The Macro Shift: AI's exponential growth creates unprecedented demand for high-throughput, low-cost blockchain infrastructure. TradFi's direct investment in specific altcoins signals crypto's maturation as a utility layer.
The Tactical Edge: Invest in protocols and tokens offering genuine utility for AI agent payments and high-volume transaction processing, or attracting long-term institutional capital.
The Bottom Line: Institutional crypto adoption and accelerating AI will reshape token value and blockchain necessity. Position your portfolio and building efforts towards infrastructure handling AI-scale demand and assets with clear utility.
The market is moving towards tokenized financial products that abstract complexity and offer diversified exposure, bypassing traditional financial friction for a broader, international user base.
Builders should focus on creating transparent, single-token yield products with diversified, underwritten strategies that offer enterprise-grade access to global users, rather than relying on unsustainable incentive models or monolithic yield sources.
Over the next 6-12 months, capital will consolidate around projects that prioritize transparency, diversification, and real-world utility, particularly those serving underserved global markets.
The global demand for accessible, risk-adjusted USD yield is colliding with crypto's need for sustainable economic models. This pushes the industry towards tokenized, diversified financial products that abstract complexity and offer enterprise-grade solutions to a worldwide audience.
Prioritize protocols building liquid yield tokens with transparent, diversified backing strategies and a single-token model. For builders, focus on abstracting away chain and contract complexity to deliver smooth user experiences that rival TradFi.
The next 6-12 months will see a flight to quality in crypto. Projects offering genuine utility, robust risk management, a clear path to sustainable yield will capture market share, especially those serving global users who lack traditional financial access.
The crypto industry is actively re-evaluating the balance between decentralized governance and centralized execution, recognizing that efficient value capture often requires streamlined decision-making and clear economic alignment between core contributors and token holders.

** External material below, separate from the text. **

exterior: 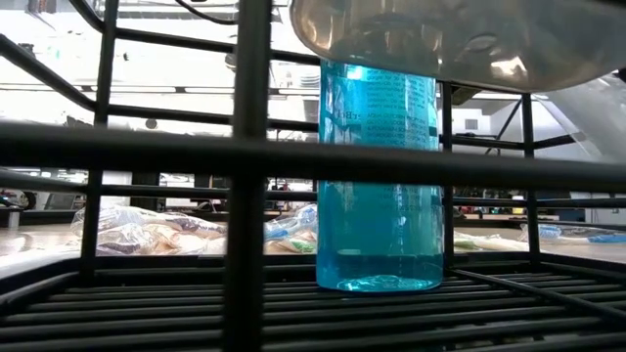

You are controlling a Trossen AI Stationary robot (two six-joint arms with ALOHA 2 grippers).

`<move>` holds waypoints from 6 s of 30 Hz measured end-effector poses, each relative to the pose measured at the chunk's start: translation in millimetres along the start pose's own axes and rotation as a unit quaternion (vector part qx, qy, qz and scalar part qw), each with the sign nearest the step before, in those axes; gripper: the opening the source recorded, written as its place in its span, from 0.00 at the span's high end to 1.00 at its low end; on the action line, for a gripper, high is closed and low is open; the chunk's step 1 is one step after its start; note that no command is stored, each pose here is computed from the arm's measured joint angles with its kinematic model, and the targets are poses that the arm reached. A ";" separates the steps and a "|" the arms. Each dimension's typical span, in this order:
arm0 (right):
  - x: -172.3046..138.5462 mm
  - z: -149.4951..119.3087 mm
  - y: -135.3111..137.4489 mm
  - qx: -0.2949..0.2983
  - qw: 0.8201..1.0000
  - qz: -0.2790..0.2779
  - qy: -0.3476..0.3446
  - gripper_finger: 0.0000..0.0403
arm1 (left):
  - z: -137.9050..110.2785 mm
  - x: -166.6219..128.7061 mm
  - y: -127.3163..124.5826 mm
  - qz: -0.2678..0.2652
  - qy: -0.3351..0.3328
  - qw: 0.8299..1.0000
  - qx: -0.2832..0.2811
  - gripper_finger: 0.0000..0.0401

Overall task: Pick & Place toothbrushing station
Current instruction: Put the middle blue toothbrush into the black wire organizer, then put the top violet toothbrush into the black wire organizer

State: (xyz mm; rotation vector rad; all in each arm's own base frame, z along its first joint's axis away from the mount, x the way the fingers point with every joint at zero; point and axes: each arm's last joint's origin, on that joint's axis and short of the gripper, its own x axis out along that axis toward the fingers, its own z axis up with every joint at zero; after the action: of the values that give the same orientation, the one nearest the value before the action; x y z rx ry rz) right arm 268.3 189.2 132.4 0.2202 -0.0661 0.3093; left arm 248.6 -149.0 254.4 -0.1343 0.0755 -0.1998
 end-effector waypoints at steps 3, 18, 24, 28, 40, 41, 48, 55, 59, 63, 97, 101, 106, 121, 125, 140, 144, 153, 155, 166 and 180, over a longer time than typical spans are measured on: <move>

Investors should scrutinize protocols for clear revenue-sharing models that benefit token holders and identify platforms that effectively monetize "uninformed" retail flow, as these often hide significant, sustainable profit margins for market makers and the platforms themselves.
The next 6-12 months will test which protocols can successfully transition from pure technical innovation to sustainable economic models. Watch for Aave's fintech execution, Polymarket's continued retail monetization, and LayerZero's ability to establish its chain as a primary asset issuance layer.

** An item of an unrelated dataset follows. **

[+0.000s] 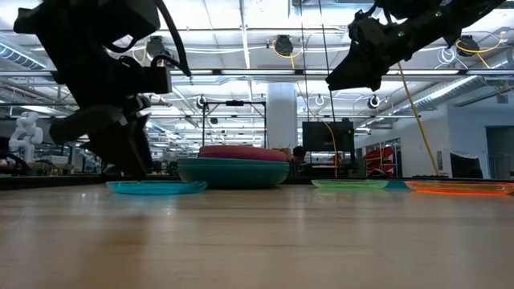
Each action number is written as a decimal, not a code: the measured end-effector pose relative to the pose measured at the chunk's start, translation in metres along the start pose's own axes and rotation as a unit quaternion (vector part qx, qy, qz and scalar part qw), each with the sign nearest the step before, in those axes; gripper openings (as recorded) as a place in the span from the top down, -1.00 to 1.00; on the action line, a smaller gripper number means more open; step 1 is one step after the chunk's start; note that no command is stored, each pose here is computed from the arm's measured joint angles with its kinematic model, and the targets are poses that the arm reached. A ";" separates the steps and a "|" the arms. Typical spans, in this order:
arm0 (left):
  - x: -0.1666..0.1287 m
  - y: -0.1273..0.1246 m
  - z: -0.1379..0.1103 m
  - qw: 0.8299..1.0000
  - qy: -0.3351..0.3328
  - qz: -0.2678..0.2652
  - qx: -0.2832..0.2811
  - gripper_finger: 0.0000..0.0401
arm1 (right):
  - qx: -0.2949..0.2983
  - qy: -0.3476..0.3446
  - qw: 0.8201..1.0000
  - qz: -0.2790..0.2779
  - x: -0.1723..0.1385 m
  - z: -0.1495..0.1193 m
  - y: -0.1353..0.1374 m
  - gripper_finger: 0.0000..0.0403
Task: Stack plastic plates
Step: Stack the bottom light blue plate on top of the light pink plate
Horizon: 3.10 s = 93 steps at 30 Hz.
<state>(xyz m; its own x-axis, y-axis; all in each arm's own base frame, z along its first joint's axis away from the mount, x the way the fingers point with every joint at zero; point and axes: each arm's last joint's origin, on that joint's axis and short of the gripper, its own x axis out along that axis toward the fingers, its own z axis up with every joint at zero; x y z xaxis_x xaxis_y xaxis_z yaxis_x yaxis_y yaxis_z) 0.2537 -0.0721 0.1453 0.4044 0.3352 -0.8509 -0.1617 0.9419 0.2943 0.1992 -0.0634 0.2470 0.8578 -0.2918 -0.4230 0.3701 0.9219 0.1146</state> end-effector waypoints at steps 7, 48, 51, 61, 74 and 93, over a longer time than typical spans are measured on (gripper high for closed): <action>0.012 -0.004 0.000 1.000 0.006 -0.002 0.013 -0.08 | 0.000 0.000 1.000 0.000 0.000 0.000 0.000 0.23; 0.028 -0.012 -0.006 0.999 0.031 0.017 0.004 0.52 | 0.000 0.010 1.000 -0.004 0.000 -0.002 0.000 0.23; 0.027 -0.015 -0.007 0.999 0.025 0.026 0.010 0.52 | 0.000 0.010 1.000 -0.004 0.000 -0.002 0.000 0.23; 0.026 -0.016 -0.008 0.999 0.023 0.029 0.001 0.52 | 0.000 0.011 1.000 -0.004 0.000 -0.002 0.000 0.23; 0.026 -0.016 -0.008 0.999 0.023 0.030 0.001 0.52 | 0.000 0.011 1.000 -0.004 0.000 -0.002 0.000 0.23; 0.026 -0.015 -0.008 0.999 0.024 0.030 -0.001 0.87 | 0.000 0.012 1.000 -0.004 0.000 -0.002 0.000 0.23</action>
<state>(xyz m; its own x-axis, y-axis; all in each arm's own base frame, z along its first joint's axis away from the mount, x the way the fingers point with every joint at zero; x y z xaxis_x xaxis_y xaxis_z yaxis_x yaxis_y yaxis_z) 0.2594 -0.0781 0.1151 0.3505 0.3892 -0.8519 -0.1857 0.9204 0.3442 0.1985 -0.0633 0.2447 0.8463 -0.2930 -0.4449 0.3772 0.9193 0.1121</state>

The Macro Shift: DeFi's maturation is driving a consolidation of value capture, moving from diffuse governance tokens to integrated, revenue-generating token models that mirror traditional finance.
The Tactical Edge: Evaluate DeFi protocols based on their explicit revenue-sharing mechanisms and product-to-protocol alignment, prioritizing those with clear, token-centric economic models.

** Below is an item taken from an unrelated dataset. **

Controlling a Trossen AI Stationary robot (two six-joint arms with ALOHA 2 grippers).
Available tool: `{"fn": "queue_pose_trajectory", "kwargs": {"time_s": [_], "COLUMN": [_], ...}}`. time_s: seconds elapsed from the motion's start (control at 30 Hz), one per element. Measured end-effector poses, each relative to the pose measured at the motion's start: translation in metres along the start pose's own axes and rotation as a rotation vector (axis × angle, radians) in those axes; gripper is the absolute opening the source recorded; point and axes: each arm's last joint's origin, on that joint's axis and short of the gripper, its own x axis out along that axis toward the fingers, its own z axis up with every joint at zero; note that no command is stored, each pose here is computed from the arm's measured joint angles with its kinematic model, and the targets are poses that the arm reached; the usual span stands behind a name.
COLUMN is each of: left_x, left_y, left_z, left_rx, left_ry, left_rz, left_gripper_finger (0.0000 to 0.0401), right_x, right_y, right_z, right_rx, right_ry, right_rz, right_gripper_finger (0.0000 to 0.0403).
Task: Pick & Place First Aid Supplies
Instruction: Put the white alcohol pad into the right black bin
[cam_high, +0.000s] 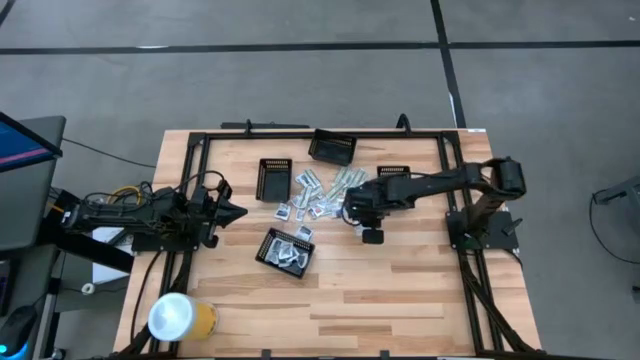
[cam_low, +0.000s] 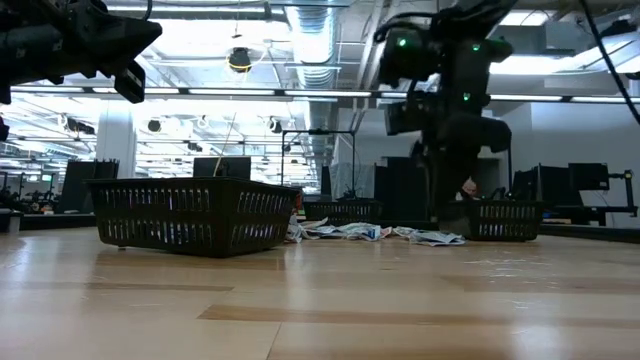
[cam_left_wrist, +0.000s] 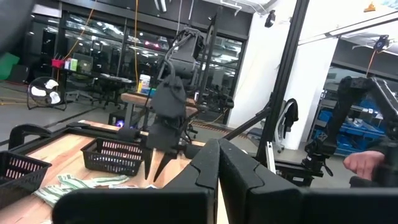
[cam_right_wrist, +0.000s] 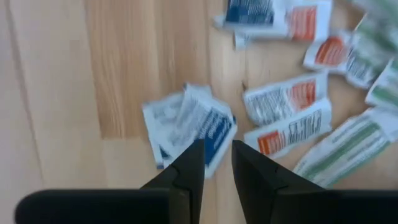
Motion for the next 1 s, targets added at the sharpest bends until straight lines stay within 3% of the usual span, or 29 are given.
{"fn": "queue_pose_trajectory", "kwargs": {"time_s": [0.13, 0.6, 0.77, 1.0], "left_x": [0.0, 0.0, 0.0, 0.0], "left_y": [0.0, 0.0, 0.0, 0.0], "left_z": [0.0, 0.0, 0.0, 0.0], "left_rx": [0.0, 0.0, 0.0, 0.001], "left_ry": [0.0, 0.0, -0.001, 0.0], "left_rz": [0.0, 0.0, 0.0, 0.001], "left_gripper_finger": [0.0008, 0.0008, 0.0008, 0.0008], "right_x": [-0.005, 0.037, 0.037, 0.023], "right_y": [0.009, 0.03, 0.031, 0.026], "right_z": [-0.001, -0.003, -0.002, -0.002], "right_rx": [0.005, -0.008, -0.01, 0.005], "right_ry": [-0.096, 0.021, 0.008, -0.021], "right_rz": [0.009, 0.022, 0.015, 0.016], "right_gripper_finger": [0.0075, 0.0075, 0.0073, 0.0016]}}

The Bottom Line: Aave's strategic shift creates a powerful flywheel where product innovation directly boosts AAVE token value, positioning it as a leading, investable DeFi asset for the next market cycle.
"The tokenization of RWAs is expected to be the primary driver of onchain asset growth over the next 10 years."
"The core underlying driver of I need stable coins and I now need yield on those stable coins is unstoppable in my opinion and is all weather doesn't matter the macro conditions."
"What's happening is you just you you're you're messing up one of the components and you hear all of the components end to end need to line up right the stars need to align so to speak and then you start to really unlock an economic engine that is just at a completely different level."